## Dataset content

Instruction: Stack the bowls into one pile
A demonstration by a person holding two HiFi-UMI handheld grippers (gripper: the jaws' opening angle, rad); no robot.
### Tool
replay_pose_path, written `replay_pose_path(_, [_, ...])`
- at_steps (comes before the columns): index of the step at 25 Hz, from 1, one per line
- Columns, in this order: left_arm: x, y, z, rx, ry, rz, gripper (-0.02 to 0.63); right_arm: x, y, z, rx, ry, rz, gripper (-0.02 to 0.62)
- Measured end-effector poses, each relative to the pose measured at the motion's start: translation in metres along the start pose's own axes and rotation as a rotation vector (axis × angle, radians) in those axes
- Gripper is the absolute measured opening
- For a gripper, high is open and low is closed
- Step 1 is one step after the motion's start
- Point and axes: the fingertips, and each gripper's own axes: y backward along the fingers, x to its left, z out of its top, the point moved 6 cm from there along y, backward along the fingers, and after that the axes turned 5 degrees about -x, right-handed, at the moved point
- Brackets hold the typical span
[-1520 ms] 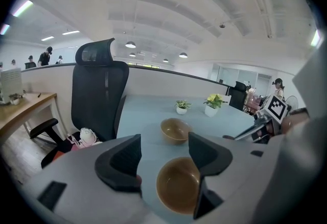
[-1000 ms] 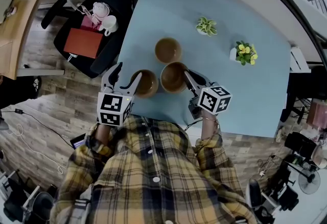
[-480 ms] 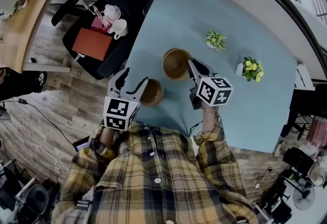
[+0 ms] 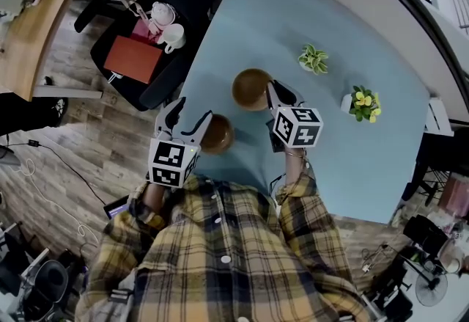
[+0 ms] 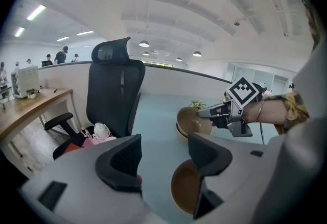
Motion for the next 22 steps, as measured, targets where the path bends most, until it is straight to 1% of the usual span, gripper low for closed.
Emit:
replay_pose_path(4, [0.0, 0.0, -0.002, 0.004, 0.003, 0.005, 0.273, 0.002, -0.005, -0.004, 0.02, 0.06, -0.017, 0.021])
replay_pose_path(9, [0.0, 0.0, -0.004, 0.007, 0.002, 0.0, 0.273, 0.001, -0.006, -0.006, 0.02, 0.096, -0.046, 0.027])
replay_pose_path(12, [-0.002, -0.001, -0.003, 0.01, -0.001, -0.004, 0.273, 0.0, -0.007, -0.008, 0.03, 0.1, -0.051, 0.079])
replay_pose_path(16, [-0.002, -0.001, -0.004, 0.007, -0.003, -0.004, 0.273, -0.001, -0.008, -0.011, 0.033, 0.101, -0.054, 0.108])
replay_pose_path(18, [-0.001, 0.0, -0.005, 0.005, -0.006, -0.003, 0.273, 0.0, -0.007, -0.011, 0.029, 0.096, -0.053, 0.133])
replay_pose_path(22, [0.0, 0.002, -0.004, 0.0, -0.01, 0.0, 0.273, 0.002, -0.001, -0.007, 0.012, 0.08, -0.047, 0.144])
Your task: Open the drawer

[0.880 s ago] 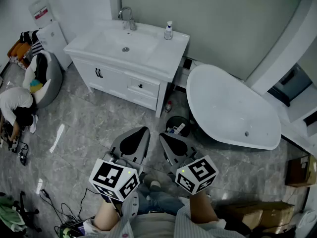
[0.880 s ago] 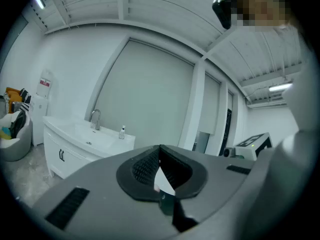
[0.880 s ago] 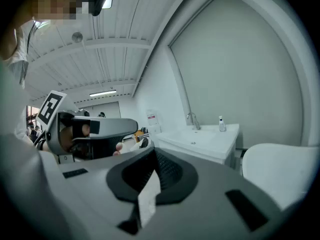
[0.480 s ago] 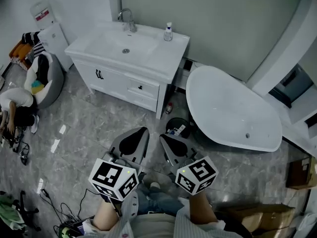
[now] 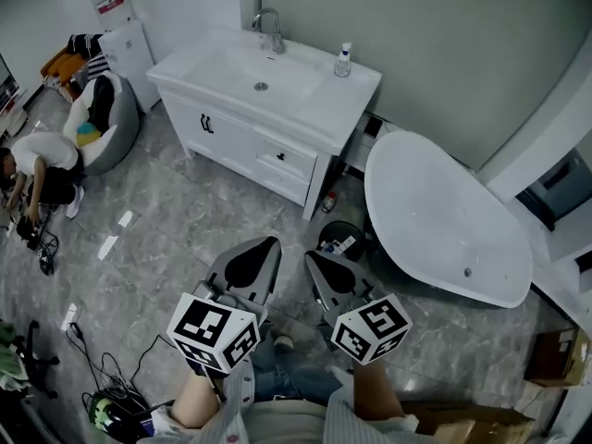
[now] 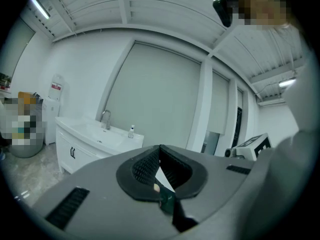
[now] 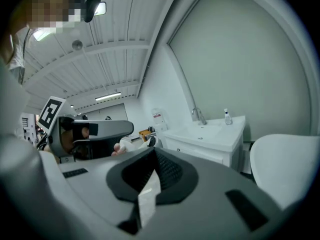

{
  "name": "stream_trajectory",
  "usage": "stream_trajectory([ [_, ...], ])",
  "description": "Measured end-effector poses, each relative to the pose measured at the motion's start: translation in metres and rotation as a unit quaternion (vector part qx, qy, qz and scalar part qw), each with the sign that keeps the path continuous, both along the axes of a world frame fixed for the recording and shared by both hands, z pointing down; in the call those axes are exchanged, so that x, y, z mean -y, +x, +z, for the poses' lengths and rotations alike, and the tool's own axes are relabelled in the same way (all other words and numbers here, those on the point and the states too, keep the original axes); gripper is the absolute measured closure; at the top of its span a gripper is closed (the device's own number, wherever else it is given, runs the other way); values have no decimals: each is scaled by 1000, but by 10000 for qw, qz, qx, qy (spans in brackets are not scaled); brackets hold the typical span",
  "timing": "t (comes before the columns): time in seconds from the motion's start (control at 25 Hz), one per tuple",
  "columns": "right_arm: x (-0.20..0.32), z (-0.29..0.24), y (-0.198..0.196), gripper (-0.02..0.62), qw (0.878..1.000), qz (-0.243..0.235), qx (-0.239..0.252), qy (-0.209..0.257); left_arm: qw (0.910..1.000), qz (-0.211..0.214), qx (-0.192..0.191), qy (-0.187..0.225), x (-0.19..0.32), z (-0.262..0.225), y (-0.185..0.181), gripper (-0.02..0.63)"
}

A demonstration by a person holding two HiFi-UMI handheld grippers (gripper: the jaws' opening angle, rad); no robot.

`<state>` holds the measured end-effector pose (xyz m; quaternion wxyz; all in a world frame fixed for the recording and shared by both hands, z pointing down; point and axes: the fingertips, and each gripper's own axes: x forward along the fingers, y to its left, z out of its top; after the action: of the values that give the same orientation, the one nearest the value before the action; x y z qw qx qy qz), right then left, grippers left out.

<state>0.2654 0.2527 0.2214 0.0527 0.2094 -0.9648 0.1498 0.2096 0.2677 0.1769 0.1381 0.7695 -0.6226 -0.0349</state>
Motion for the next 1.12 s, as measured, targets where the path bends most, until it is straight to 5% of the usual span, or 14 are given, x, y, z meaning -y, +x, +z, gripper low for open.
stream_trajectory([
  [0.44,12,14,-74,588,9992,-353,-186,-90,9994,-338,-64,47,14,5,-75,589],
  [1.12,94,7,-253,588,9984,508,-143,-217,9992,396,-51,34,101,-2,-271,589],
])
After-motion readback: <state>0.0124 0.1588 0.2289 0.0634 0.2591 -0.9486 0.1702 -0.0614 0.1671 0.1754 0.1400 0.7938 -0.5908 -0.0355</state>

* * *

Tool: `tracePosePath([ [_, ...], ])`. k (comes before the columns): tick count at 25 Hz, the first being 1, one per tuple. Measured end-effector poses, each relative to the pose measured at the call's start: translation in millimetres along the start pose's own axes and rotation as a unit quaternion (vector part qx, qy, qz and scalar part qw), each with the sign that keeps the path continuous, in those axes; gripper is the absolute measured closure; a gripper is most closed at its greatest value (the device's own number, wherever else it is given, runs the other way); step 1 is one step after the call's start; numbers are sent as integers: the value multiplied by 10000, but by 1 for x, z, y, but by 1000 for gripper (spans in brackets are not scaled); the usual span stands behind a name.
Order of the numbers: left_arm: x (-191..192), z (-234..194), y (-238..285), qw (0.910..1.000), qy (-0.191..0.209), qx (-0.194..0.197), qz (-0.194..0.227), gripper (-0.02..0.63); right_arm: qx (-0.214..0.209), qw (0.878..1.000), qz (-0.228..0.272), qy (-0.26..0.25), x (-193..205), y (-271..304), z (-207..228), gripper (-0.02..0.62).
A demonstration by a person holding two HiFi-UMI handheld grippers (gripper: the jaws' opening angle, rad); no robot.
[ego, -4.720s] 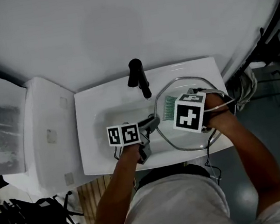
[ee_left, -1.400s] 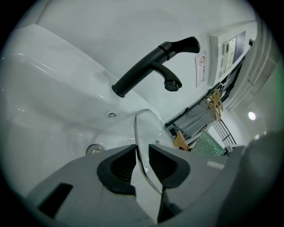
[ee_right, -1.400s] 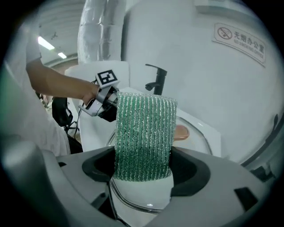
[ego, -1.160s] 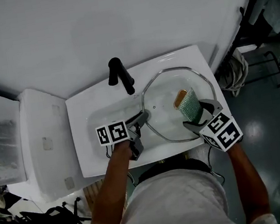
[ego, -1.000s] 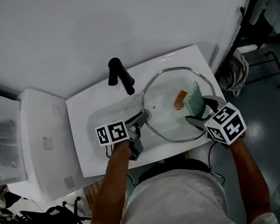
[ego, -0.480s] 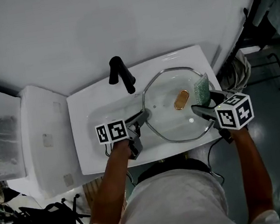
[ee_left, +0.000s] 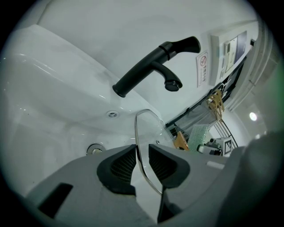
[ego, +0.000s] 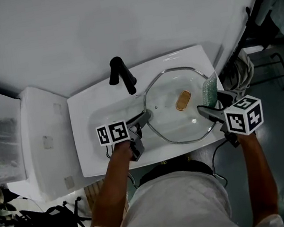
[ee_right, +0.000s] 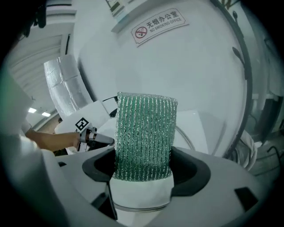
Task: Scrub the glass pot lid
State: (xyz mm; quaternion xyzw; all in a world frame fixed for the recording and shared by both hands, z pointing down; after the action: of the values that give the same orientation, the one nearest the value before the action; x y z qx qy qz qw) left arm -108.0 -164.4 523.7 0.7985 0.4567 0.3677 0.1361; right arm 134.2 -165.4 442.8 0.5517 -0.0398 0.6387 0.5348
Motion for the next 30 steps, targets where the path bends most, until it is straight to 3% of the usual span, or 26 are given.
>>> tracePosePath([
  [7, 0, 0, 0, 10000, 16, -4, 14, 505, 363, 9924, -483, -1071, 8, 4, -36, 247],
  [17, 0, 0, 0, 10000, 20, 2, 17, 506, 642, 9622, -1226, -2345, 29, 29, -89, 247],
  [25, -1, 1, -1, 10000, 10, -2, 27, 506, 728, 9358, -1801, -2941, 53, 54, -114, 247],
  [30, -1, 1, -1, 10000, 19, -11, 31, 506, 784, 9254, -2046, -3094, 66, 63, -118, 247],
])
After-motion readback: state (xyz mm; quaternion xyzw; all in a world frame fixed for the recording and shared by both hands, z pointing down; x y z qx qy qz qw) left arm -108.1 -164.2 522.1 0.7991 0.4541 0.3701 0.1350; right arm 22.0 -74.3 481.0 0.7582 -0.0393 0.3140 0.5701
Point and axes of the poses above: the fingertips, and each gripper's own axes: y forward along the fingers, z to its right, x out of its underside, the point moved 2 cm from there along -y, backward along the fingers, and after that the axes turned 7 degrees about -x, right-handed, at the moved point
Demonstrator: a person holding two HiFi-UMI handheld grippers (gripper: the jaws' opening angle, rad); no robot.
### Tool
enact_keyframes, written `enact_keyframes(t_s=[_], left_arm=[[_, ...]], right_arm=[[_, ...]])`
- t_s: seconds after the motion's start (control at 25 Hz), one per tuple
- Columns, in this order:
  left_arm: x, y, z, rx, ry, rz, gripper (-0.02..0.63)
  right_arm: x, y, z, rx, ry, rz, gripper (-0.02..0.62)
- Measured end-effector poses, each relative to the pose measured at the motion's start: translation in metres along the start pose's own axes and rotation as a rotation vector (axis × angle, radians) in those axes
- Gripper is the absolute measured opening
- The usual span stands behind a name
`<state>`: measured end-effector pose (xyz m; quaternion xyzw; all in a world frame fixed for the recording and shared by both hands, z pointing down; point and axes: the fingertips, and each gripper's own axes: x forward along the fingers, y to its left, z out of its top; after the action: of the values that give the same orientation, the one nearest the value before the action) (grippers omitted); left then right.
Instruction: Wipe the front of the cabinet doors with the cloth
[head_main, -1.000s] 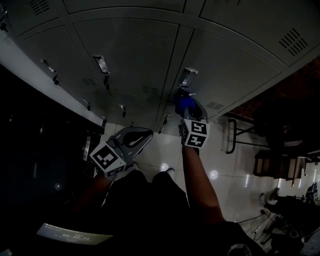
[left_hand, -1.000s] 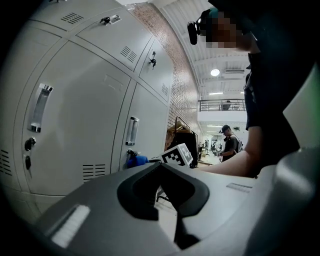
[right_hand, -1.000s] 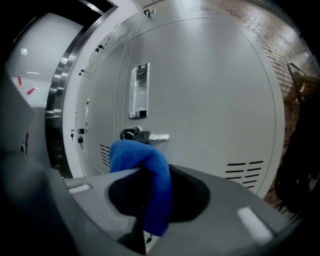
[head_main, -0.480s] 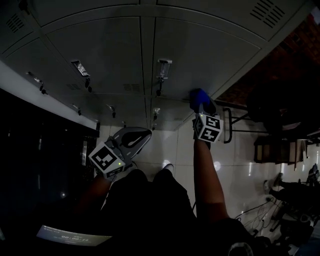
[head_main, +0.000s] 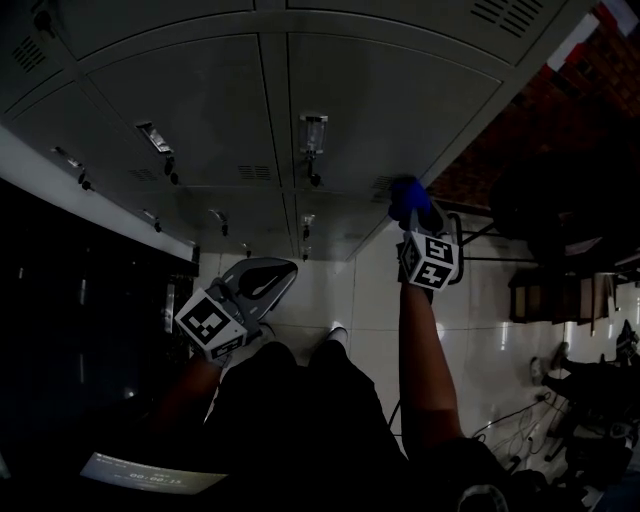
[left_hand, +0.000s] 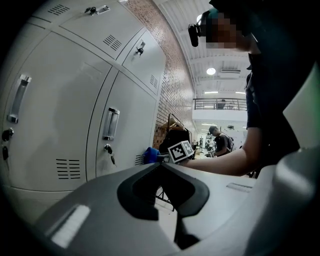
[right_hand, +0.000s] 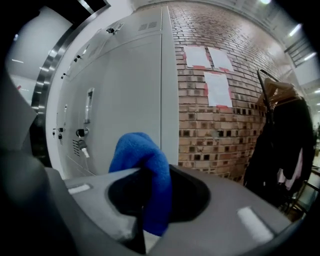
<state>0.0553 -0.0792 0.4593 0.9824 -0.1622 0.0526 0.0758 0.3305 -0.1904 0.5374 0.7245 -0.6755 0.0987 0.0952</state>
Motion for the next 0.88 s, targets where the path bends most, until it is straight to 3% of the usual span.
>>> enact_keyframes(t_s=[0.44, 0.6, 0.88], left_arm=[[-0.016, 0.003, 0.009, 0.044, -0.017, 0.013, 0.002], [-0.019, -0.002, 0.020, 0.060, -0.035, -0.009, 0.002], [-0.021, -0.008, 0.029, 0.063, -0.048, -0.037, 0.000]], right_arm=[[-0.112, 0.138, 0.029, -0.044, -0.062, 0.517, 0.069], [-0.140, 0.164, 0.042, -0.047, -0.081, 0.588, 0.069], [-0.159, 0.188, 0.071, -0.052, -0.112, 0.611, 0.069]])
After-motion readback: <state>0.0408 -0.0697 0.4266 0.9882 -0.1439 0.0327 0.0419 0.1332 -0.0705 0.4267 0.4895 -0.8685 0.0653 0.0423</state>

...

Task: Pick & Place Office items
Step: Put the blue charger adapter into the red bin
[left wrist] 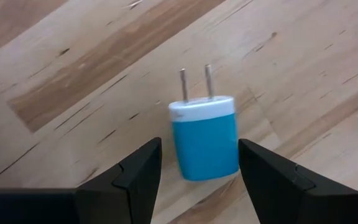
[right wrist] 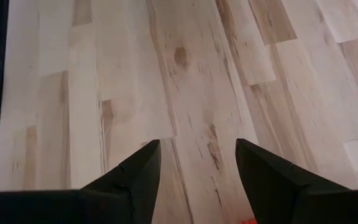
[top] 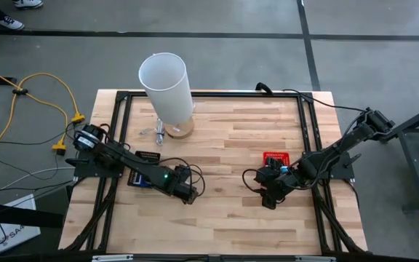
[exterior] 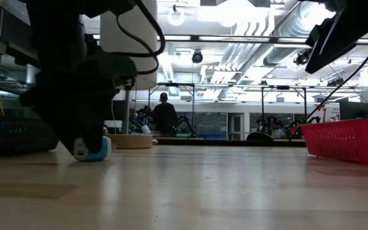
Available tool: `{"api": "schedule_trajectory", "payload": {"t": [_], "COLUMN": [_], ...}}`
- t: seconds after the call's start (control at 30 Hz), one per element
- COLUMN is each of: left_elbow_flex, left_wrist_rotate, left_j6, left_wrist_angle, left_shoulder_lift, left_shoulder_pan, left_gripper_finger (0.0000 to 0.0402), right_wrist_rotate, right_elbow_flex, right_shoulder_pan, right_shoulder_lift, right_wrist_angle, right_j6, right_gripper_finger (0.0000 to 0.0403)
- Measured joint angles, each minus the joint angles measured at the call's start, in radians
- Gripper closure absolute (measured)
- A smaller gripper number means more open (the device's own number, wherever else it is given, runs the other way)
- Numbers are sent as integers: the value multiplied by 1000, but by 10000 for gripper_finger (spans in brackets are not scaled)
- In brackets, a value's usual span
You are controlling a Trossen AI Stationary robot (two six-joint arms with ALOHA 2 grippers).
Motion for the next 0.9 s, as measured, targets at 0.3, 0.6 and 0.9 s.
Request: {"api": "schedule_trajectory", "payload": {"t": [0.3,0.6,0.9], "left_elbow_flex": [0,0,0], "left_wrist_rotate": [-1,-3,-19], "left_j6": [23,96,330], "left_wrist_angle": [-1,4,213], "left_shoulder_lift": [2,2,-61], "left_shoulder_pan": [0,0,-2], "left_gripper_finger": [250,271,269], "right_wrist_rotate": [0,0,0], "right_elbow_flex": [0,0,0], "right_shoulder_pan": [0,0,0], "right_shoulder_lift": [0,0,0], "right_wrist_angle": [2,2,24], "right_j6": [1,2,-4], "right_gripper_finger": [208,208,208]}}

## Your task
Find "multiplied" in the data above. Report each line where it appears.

## Result of the exercise
Tool: `tracePosePath([ [_, ...], ])`. k (comes before the columns): tick count at 25 Hz, the first being 1, one per tuple. Measured end-effector poses, each relative to the pose measured at the call's start: translation in millimetres along the start pose's own axes and rotation as a unit quaternion (vector part qx, qy, qz and scalar part qw), each with the sign that keeps the path continuous, in those axes; gripper is the absolute measured closure; a gripper is most closed at its greatest value (the device's own number, wherever else it is given, runs the other way); step 1 is one step after the call's start; numbers are sent as integers: the value multiplied by 10000, but by 1 for x, z, y, but by 1000 for gripper (spans in brackets are not scaled); the usual span stands behind a name.
- Numbers are sent as integers: the value multiplied by 1000, but by 10000 for gripper_finger (spans in brackets are not scaled)

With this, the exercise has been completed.